WHAT YOU WILL DO:
Across the records, find how many lines include the string "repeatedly" and answer with only the figure.

DATASET EXCERPTS:
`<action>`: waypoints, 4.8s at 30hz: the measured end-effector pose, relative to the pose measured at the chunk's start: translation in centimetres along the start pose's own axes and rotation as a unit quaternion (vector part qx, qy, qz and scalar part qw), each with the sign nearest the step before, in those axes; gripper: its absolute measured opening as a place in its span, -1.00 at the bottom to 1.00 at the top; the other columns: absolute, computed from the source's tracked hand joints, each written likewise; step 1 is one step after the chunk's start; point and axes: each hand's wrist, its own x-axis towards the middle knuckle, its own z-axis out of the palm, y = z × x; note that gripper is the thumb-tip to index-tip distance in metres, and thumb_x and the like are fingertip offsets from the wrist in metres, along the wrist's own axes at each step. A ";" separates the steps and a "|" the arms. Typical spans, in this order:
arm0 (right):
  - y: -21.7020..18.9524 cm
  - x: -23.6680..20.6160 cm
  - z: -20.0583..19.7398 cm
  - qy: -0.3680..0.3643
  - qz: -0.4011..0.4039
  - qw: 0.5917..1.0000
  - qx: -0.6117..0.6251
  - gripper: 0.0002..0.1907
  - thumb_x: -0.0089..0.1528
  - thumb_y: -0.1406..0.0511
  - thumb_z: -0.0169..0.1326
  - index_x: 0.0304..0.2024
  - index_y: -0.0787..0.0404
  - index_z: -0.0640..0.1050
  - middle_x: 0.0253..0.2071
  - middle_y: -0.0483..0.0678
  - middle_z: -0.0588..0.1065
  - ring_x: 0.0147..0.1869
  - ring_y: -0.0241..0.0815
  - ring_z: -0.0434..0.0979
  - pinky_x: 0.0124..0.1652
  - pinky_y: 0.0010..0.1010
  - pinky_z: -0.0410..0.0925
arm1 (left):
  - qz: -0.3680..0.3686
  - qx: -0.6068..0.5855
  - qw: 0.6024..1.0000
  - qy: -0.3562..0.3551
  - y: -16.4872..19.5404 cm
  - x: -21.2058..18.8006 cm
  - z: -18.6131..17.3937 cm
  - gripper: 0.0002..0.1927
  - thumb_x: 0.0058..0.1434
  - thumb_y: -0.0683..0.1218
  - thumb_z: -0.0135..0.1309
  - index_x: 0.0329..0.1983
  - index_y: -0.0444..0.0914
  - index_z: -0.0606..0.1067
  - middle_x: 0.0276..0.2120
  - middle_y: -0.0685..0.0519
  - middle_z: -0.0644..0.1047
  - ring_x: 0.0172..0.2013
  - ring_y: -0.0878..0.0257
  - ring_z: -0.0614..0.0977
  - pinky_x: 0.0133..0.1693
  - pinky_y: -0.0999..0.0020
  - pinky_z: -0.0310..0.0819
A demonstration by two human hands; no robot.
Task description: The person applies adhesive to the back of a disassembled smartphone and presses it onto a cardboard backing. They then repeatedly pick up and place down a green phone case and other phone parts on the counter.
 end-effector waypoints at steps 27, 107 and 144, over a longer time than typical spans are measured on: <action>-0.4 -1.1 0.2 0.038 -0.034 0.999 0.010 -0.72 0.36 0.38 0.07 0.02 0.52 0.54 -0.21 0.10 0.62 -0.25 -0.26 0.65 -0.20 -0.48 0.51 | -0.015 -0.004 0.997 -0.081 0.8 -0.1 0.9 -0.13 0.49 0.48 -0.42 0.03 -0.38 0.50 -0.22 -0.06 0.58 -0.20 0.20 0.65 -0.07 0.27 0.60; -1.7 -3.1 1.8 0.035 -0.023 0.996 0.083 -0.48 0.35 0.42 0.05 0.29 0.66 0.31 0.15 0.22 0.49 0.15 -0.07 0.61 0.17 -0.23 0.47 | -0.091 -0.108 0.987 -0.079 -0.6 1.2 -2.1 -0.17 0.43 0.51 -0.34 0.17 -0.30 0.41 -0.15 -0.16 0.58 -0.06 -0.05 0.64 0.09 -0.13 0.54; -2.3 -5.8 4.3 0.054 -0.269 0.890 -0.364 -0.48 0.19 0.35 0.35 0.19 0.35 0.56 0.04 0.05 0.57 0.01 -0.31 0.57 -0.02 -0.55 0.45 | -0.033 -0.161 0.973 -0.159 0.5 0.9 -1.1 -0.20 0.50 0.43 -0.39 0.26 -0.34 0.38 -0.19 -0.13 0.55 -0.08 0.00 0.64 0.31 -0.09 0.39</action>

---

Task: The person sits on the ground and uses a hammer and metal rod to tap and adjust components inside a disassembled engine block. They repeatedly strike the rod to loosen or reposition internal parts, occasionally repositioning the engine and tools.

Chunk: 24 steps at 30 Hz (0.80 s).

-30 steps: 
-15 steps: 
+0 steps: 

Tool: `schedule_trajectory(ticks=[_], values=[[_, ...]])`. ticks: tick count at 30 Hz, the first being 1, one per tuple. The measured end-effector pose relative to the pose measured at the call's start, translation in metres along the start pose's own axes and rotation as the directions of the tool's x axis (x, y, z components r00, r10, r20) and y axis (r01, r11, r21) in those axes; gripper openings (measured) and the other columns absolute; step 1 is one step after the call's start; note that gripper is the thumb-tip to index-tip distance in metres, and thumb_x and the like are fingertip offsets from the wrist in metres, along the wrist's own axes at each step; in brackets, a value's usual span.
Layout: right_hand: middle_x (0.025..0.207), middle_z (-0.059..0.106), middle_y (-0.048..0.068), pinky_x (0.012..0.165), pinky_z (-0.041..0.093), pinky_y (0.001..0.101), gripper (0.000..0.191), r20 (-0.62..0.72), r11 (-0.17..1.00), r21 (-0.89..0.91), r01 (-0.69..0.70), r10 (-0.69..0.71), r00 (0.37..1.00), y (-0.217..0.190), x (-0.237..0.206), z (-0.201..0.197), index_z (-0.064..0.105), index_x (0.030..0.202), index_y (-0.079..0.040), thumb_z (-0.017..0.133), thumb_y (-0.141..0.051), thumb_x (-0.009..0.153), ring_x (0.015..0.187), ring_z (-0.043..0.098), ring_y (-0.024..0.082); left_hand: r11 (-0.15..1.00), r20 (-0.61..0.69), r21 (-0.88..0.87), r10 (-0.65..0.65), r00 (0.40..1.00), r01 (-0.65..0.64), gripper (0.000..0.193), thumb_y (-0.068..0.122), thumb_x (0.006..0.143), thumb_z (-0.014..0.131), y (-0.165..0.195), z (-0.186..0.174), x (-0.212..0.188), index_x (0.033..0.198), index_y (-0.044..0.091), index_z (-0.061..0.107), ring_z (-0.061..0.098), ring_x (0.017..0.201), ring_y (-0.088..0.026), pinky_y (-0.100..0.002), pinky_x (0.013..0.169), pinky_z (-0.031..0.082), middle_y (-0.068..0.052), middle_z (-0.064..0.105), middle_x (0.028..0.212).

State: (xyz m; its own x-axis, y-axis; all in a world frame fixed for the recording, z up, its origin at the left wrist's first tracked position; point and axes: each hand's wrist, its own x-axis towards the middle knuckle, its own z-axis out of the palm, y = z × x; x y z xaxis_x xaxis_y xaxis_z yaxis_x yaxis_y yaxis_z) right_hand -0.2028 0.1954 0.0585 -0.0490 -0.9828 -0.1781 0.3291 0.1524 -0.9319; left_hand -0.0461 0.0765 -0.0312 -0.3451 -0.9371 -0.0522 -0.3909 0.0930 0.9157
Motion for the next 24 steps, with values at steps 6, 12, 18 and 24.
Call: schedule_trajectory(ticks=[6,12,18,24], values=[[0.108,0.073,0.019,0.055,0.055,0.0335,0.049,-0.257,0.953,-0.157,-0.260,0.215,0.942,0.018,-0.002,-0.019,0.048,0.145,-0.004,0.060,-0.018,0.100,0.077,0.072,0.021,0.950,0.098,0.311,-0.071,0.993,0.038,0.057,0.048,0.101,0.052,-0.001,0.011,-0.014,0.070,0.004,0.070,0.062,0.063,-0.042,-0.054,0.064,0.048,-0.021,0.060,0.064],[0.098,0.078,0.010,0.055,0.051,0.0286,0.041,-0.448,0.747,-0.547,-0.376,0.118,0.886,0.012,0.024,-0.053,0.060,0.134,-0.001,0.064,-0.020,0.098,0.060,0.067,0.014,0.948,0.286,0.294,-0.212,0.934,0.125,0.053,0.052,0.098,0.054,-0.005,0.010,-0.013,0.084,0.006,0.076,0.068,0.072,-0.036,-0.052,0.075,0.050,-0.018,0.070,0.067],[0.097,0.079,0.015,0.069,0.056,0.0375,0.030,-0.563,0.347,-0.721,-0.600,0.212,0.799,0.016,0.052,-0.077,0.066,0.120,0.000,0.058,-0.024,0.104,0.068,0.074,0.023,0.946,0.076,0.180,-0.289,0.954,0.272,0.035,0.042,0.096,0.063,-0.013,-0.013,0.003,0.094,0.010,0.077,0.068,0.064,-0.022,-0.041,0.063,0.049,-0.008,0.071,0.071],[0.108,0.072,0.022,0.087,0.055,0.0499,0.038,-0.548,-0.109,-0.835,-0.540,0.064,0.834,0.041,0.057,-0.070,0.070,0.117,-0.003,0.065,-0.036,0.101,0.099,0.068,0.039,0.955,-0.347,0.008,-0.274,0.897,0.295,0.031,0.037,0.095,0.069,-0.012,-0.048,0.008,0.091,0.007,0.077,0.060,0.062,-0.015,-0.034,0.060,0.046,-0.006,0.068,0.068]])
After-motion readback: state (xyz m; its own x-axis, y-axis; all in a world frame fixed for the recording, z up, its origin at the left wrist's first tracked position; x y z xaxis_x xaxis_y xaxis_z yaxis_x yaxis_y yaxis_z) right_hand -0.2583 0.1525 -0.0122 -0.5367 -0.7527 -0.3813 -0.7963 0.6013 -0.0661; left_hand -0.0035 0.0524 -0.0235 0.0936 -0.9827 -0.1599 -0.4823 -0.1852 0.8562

SOLUTION FOR THIS TASK:
2